Formal Methods and Agent-Based Systems

As has been discussed elsewhere [17], much agent-related work has tended to focus on either the development of practical applications, or the development of sophisticated logics for reasoning about agents. Our own view is that work on formal models of agent-based systems is valuable inasmuch as they contribute to a fundamental goal of computing to build real agent systems. This is not to trivialise or denigrate the effort of formal approaches, but to direct them towards integration in a broader research programme. In an ongoing project that has been running for several years, we have sought to do exactly that through the development of a formal framework, known as SMART, that provides a conceptual infrastructure for the analysis and modelling of agents and multi-agent systems on the one hand, and enables implemented and deployed systems to be evaluated and compared on the other.
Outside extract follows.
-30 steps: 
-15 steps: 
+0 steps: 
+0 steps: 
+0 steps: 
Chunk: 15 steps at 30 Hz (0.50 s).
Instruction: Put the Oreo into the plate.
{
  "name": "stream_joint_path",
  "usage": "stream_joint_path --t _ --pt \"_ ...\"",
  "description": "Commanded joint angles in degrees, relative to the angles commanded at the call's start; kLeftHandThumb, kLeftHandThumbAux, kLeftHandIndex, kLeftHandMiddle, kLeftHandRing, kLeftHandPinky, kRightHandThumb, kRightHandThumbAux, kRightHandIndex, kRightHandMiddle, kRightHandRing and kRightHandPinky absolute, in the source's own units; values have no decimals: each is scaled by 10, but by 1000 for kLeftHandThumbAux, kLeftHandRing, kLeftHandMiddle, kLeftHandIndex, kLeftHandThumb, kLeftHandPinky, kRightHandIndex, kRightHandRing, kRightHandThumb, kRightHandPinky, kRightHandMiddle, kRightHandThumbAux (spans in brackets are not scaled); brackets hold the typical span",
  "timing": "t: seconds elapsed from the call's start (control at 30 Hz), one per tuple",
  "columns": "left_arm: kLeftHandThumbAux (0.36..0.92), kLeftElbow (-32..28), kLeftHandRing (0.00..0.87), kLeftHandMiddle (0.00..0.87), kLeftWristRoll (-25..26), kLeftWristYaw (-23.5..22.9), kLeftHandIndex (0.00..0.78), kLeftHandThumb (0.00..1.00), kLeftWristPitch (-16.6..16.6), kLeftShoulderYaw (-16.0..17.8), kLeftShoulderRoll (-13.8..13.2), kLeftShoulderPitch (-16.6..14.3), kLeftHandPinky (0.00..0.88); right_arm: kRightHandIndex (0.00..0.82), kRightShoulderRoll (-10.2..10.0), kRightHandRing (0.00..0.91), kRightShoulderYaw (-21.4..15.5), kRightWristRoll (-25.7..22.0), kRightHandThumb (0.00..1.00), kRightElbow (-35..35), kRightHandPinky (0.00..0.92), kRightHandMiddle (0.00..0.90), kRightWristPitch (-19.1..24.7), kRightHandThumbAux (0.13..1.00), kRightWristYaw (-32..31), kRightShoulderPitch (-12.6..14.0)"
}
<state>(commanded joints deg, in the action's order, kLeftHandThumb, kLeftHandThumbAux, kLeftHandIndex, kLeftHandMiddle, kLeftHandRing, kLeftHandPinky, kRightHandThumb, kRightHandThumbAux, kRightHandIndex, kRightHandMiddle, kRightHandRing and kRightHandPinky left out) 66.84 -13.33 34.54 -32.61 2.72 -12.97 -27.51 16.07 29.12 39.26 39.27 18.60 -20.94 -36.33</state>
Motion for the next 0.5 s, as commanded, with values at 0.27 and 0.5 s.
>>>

In this paper, we describe our research programme, review its achievements to date, and suggest directions for the future. In particular, we consider the role of autonomy in interaction. Autonomy is independence; it is a state that does not rely on any external entity for purposeful existence. In this paper, we use our existing agent framework to address the issues that arise in a consideration of autonomous interaction. We begin by considering several problems that are prevalent in existing models of interaction, and which must be addressed in attempting to construct a model of autonomous interaction. Then we introduce a previously developed agent framework on which the remainder of the paper is based. The next sections describe and specify an autonomous social agent that acts in an environment, the way in which it generates its goals, and finally how it interacts with others in its environment. We discuss how this can be viewed as a process of discovery, and what such a view usefully brings to the problem.